Produce a word-for-word copy of the listing below without its pictures.
-------- Data
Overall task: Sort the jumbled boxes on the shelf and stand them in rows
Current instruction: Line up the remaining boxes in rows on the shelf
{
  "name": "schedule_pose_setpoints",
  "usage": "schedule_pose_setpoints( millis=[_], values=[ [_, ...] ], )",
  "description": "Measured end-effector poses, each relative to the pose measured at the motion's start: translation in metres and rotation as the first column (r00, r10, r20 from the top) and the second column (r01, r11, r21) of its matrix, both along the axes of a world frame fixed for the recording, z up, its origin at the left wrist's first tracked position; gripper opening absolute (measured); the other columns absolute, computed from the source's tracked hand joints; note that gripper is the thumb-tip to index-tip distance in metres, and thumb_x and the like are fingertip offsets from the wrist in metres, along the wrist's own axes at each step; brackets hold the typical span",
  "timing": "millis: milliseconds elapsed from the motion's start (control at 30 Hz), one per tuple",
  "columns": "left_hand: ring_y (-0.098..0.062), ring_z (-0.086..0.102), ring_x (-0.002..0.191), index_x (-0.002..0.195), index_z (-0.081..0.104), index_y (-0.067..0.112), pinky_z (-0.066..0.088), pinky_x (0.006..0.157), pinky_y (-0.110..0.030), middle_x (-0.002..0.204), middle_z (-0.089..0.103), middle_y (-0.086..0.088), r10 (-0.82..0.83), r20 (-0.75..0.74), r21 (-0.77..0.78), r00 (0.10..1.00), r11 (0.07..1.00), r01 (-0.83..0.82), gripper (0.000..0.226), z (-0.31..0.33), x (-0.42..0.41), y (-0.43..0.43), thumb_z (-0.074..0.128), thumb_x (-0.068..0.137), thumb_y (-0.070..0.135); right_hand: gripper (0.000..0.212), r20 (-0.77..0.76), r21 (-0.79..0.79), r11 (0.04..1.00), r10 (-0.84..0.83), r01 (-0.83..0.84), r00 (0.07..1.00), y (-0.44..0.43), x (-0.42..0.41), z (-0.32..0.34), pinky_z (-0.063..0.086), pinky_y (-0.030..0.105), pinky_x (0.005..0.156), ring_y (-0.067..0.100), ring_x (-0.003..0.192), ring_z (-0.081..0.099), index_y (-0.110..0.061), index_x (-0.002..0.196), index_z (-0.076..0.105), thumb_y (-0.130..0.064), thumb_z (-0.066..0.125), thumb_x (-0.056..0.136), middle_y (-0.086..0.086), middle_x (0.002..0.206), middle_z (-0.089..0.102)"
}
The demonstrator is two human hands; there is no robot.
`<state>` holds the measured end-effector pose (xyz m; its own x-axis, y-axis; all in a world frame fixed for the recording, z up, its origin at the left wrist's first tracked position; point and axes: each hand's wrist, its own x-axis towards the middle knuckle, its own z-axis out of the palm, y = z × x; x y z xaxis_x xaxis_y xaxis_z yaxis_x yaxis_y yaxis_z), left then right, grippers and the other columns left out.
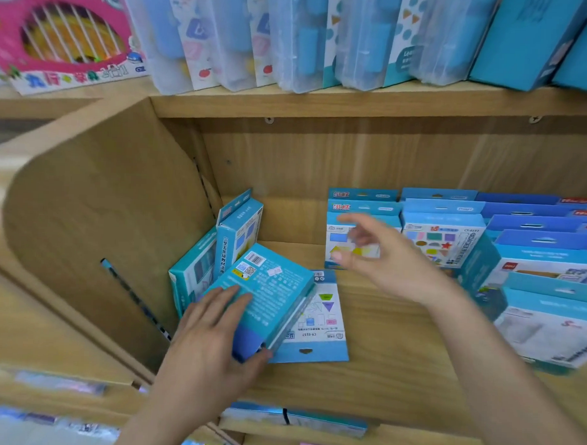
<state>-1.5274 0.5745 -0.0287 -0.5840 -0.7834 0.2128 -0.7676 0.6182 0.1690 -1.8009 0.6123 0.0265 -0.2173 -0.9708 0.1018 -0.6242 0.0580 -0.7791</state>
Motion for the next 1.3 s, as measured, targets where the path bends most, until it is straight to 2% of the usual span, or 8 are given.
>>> schedule_pose_setpoints(
  millis=[100,367,533,767,867,933,1033,1300],
  values=[
    [-0.03,0.035,0.136,0.136,0.043,0.023,0.038,0.103,-0.055,0.145,0.042,0.0,0.04,0.031,0.014,0.999,0.999,-0.04,0.084,-0.009,0.001,0.005,0.044,0.068,0.073,0.07,0.198,0.079,0.99,0.102,-0.119,0.975,0.013,0.032,-0.034,0.048,0.025,0.094,0.0,0.125,0.042,-0.043,0.135,0.039,-0.052,0.069,0.074,-0.015,0.136,0.045],
    [-0.033,0.06,0.113,0.117,0.066,0.006,0.056,0.076,-0.045,0.121,0.065,-0.006,-0.154,-0.023,-0.193,0.988,0.97,0.147,0.063,-0.009,0.009,0.0,0.081,0.056,-0.002,0.08,-0.131,0.076,0.991,0.121,-0.112,0.984,0.012,0.071,-0.061,0.019,0.025,0.113,0.012,0.14,0.019,-0.034,0.147,0.024,-0.044,0.069,0.082,-0.006,0.152,0.021],
    [-0.028,0.058,0.117,0.111,0.068,0.003,0.038,0.103,-0.028,0.116,0.067,-0.005,-0.258,-0.249,-0.355,0.934,0.921,0.159,0.043,-0.004,0.008,-0.004,0.037,0.081,-0.001,0.078,-0.186,0.083,0.994,0.087,-0.073,0.979,0.01,0.073,-0.058,0.017,0.033,0.117,0.016,0.144,0.009,-0.036,0.147,0.022,-0.053,0.062,0.083,-0.003,0.158,0.007],
    [-0.019,0.058,0.116,0.106,0.07,0.005,0.048,0.096,-0.033,0.109,0.069,-0.002,-0.457,-0.339,-0.549,0.822,0.806,0.222,0.02,0.048,-0.044,-0.006,0.059,0.089,0.005,0.046,-0.005,-0.262,0.962,-0.087,0.083,0.996,0.017,0.074,-0.054,0.049,0.041,0.089,0.009,0.102,0.059,-0.033,0.115,0.058,-0.033,0.075,0.072,-0.014,0.111,0.064],
    [-0.009,0.051,0.118,0.121,0.06,0.014,0.039,0.102,-0.019,0.12,0.057,0.009,-0.301,-0.596,-0.381,0.744,0.922,0.068,0.036,0.063,-0.055,0.001,0.061,0.088,0.029,0.031,0.512,-0.218,0.931,-0.146,0.293,0.846,0.032,0.061,-0.042,0.054,0.029,0.072,0.006,0.079,0.067,-0.026,0.098,0.064,-0.019,0.08,0.073,-0.012,0.088,0.072],
    [0.003,0.05,0.117,0.126,0.052,0.027,0.041,0.097,-0.013,0.125,0.056,0.015,0.0,-0.784,0.051,0.621,0.997,0.063,0.045,0.066,-0.059,0.007,0.065,0.085,0.04,0.031,0.747,-0.136,0.927,-0.136,0.35,0.651,0.044,0.048,-0.035,0.055,0.033,0.075,0.012,0.079,0.07,-0.02,0.096,0.064,-0.019,0.076,0.068,-0.007,0.087,0.075],
    [-0.001,0.066,0.097,0.116,0.058,0.022,0.053,0.079,-0.019,0.105,0.072,0.006,0.34,-0.771,0.57,0.539,0.745,0.346,0.044,0.06,-0.07,0.022,0.06,0.076,0.039,0.037,0.862,-0.064,0.943,-0.112,0.327,0.494,0.059,0.038,-0.025,0.057,0.039,0.077,0.021,0.081,0.07,-0.016,0.1,0.064,-0.022,0.07,0.064,0.004,0.093,0.075],
    [-0.016,0.071,0.078,0.1,0.066,0.018,0.055,0.066,-0.026,0.085,0.075,-0.005,0.392,-0.783,0.617,0.483,0.594,0.516,0.022,0.051,-0.088,0.04,0.061,0.078,0.019,0.041,0.835,-0.119,0.929,-0.098,0.351,0.541,0.075,0.032,-0.02,0.056,0.029,0.066,0.022,0.083,0.071,-0.012,0.109,0.064,-0.022,0.07,0.069,0.008,0.099,0.074]
  ],
)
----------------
> Output for this task:
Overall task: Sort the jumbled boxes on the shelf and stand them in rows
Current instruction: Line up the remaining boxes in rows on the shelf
{
  "name": "schedule_pose_setpoints",
  "usage": "schedule_pose_setpoints( millis=[_], values=[ [_, ...] ], )",
  "description": "Measured end-effector poses, each relative to the pose measured at the motion's start: translation in metres and rotation as the first column (r00, r10, r20 from the top) and the second column (r01, r11, r21) of its matrix, both along the axes of a world frame fixed for the recording, z up, its origin at the left wrist's first tracked position; gripper opening absolute (measured); the other columns absolute, computed from the source's tracked hand joints; note that gripper is the thumb-tip to index-tip distance in metres, and thumb_x and the like are fingertip offsets from the wrist in metres, along the wrist's own axes at each step; brackets hold the typical span",
  "timing": "millis: milliseconds elapsed from the motion's start (control at 30 Hz), one per tuple",
  "columns": "left_hand: ring_y (-0.098..0.062), ring_z (-0.086..0.102), ring_x (-0.002..0.191), index_x (-0.002..0.195), index_z (-0.081..0.104), index_y (-0.067..0.112), pinky_z (-0.066..0.088), pinky_x (0.006..0.157), pinky_y (-0.110..0.030), middle_x (-0.002..0.204), middle_z (-0.089..0.103), middle_y (-0.086..0.088), r10 (-0.82..0.83), r20 (-0.75..0.74), r21 (-0.77..0.78), r00 (0.10..1.00), r11 (0.07..1.00), r01 (-0.83..0.82), gripper (0.000..0.226), z (-0.31..0.33), x (-0.42..0.41), y (-0.43..0.43), thumb_z (-0.074..0.128), thumb_x (-0.068..0.137), thumb_y (-0.070..0.135); right_hand: gripper (0.000..0.212), r20 (-0.77..0.76), r21 (-0.79..0.79), r11 (0.04..1.00), r10 (-0.84..0.83), r01 (-0.83..0.84), r00 (0.07..1.00), y (-0.44..0.43), x (-0.42..0.41), z (-0.32..0.34), pinky_z (-0.063..0.086), pinky_y (-0.030..0.105), pinky_x (0.005..0.156), ring_y (-0.067..0.100), ring_x (-0.003..0.192), ring_z (-0.081..0.099), index_y (-0.110..0.061), index_x (-0.002..0.196), index_z (-0.076..0.105), thumb_y (-0.130..0.064), thumb_z (-0.066..0.125), thumb_x (-0.056..0.136), middle_y (-0.086..0.086), middle_x (0.002..0.206), middle_z (-0.089..0.102)"
}
The demonstrator is two human hands; there is no robot.
`<state>` holds the measured end-effector pose (xyz m; its own x-axis, y-axis; all in a world frame fixed for the recording, z up, its origin at the left wrist's first tracked position; point and axes: each hand's wrist, its own x-axis towards the middle knuckle, its own z-axis out of the palm, y = z × x; x y z xaxis_x xaxis_y xaxis_z yaxis_x yaxis_y yaxis_z), left then right, grippers and the other columns left out.
<state>-1.5274 0.5745 -0.0287 -0.5840 -0.7834 0.2128 -0.7676 0.6182 0.1690 -1.8009 0.6123 0.0265 -0.2173 -0.9708 0.1018 -0.6242 0.0580 -0.7791</state>
Motion for the next 1.3 s, as measured, targets where the path bends most, until it is straight to 2% of the usual span, or 8 are given.
>>> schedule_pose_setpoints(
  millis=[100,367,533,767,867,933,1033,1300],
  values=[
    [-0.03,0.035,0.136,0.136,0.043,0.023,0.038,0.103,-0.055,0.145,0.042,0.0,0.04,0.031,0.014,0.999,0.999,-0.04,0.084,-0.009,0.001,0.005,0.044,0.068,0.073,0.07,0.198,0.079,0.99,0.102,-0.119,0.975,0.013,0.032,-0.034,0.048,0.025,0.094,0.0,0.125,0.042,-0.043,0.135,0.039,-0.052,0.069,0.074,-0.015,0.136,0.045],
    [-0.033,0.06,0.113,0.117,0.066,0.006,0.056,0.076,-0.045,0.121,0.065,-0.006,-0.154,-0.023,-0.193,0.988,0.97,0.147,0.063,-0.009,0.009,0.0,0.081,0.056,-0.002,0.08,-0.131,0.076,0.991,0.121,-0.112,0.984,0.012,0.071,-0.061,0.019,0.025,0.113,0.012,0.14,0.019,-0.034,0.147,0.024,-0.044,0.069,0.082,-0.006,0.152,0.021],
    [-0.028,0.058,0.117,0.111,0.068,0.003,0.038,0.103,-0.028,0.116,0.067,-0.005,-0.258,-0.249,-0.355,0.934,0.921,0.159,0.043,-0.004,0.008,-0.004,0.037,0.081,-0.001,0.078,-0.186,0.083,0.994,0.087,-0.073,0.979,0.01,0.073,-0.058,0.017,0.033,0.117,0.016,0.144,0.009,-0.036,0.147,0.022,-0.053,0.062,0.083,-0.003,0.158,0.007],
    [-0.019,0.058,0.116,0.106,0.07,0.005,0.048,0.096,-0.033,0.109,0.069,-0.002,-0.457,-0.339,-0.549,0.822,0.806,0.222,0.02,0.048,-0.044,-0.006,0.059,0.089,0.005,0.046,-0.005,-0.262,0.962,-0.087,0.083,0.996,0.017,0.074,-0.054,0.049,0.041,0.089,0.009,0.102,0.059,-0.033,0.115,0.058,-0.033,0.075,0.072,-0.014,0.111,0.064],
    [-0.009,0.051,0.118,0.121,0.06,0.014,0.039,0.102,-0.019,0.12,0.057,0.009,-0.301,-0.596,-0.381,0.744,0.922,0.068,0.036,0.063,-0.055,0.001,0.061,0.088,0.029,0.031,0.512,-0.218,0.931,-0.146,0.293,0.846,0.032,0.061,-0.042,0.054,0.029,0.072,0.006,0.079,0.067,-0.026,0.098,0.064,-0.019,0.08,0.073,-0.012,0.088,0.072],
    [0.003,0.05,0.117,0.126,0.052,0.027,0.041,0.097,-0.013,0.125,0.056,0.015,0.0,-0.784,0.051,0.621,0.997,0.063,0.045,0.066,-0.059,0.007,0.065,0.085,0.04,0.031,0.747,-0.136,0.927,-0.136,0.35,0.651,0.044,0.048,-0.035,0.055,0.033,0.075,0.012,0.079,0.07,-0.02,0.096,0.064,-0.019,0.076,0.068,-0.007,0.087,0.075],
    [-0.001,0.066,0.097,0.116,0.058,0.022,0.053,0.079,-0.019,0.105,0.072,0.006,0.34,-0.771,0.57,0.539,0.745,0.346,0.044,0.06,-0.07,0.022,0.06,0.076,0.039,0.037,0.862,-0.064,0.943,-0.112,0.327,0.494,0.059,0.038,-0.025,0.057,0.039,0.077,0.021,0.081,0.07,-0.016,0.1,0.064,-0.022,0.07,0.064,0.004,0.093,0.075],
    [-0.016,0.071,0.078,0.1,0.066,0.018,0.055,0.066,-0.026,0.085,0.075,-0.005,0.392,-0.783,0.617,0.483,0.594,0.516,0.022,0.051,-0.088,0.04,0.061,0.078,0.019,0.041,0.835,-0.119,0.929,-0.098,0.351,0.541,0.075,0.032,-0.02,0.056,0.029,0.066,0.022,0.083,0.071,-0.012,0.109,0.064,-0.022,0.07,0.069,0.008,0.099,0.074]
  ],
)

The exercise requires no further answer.